Najwan Darwish discussing his new collection of poetry Exhausted on the Cross

Friday, March 26, 2021 7:00 PM EDT

“We drag histories behind us,” the Palestinian poet Najwan Darwish writes in Exhausted on the Cross, “here / where there’s neither land / nor sky.” In pared-down lines, brilliantly translated from the Arabic by Kareem James Abu-Zeid, Darwish records what Raúl Zurita describes as “something immemorial, almost unspeakable”—a poetry driven by a “moral imperative” to be a “colossal record of violence and, at the same time, the no less colossal record of compassion.” Darwish’s poems cross histories, cultures, and geographies, taking us from the grime of modern-day Shatila and the opulence of medieval Baghdad to the gardens of Samarkand and the open-air prison of present-day Gaza.
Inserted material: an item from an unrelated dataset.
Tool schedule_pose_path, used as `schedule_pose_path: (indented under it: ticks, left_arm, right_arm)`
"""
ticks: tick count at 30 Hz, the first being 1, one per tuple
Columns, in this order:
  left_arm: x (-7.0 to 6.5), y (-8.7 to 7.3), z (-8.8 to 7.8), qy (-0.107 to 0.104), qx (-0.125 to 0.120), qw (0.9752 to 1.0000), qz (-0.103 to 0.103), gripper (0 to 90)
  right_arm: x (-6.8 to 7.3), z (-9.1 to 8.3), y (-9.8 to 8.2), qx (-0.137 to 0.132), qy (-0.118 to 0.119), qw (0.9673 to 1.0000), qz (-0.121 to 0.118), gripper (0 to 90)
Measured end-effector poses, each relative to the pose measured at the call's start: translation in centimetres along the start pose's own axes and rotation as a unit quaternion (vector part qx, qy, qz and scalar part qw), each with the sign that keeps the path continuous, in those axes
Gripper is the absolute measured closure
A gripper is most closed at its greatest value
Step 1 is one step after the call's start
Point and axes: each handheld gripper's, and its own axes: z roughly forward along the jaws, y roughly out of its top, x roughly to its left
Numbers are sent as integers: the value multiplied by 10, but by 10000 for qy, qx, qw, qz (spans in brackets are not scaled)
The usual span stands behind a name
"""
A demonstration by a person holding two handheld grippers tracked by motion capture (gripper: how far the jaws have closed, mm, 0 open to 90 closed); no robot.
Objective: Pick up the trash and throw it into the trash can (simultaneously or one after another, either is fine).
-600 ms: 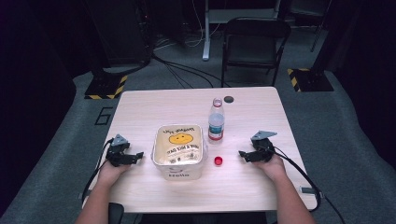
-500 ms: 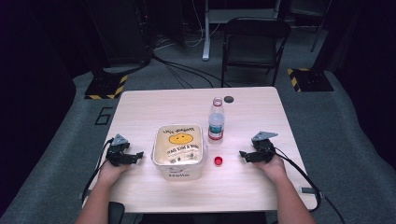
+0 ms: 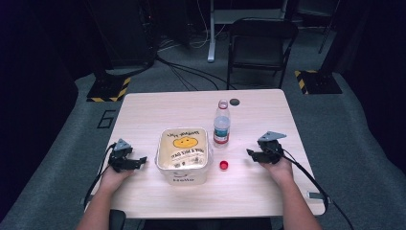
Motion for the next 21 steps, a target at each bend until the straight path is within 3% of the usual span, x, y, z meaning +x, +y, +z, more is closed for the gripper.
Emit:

We join the Persian poet Hafez in the conquered city of Shiraz and converse with the Prophet Mohammad in Medina. Poem after poem evokes the humor in the face of despair, the hope in the face of nightmare.

About the Author:

Najwan Darwish (b. 1978) is one of the foremost contemporary Arab poets. Since the publication of his first collection in 2000, his poetry has been hailed across the Arab world and beyond as a singular expression of the Palestinian struggle. He has published eight books in Arabic, and his work has been translated into more than twenty languages. NYRB Poets published Darwish’s Nothing More to Lose, translated by Kareem James Abu-Zeid, in 2014, which was picked as one of the best books of the year by NPR and nominated for several awards. Darwish lives between Haifa and his birthplace, Jerusalem.

About the Translator:

Kareem has translated works by hundreds of Arabic authors from every country in the Arab-speaking world (with the exception of Mauritania!). In addition to his numerous books and contributions to anthologies, Kareem’s translations have also been published, or are forthcoming, in The Washington Post, PBS, PEN America, Poetry Magazine, Granta, the Paris Review, the Kenyon Review, and many other venues. Kareem is committed to bringing Arabic literature to a broad audience in the US and abroad, and his translations have been reviewed in many forums, including NPR’s All Things Considered, The New York Times, The Chicago Tribune, The Paris Review, World Literature Today, The New York Review of Books, The Kenyon Review, The Quarterly Conversation, and elsewhere. His translations have themselves been translated into Chinese, Spanish, Albanian, Romanian, Croatian, Macedonian, and other languages. Kareem also works extensively editing the translations of other translators.

About the Moderator:

This discussion will be moderated by Founder and Director of the Cheuse Center, Matthew Davis. Matthew Davis is the founding director of the Alan Cheuse International Writers Center. He’s the author of When Things Get Dark: A Mongolian Winter’s Tale and his work has appeared in the New Yorker, the Atlantic, the LA Review of Books and Guernica, among other places. He has been an Eric and Wendy Schmidt Fellow at New America, a Fellow at the Black Mountain Institute at UNLV, and a Fulbright Fellow to Syria and Jordan.

This event is co-sponsored by the Cheuse Center for International Writers at George Mason University, a cultural diplomatic center that supports international literature and advocates for international writers.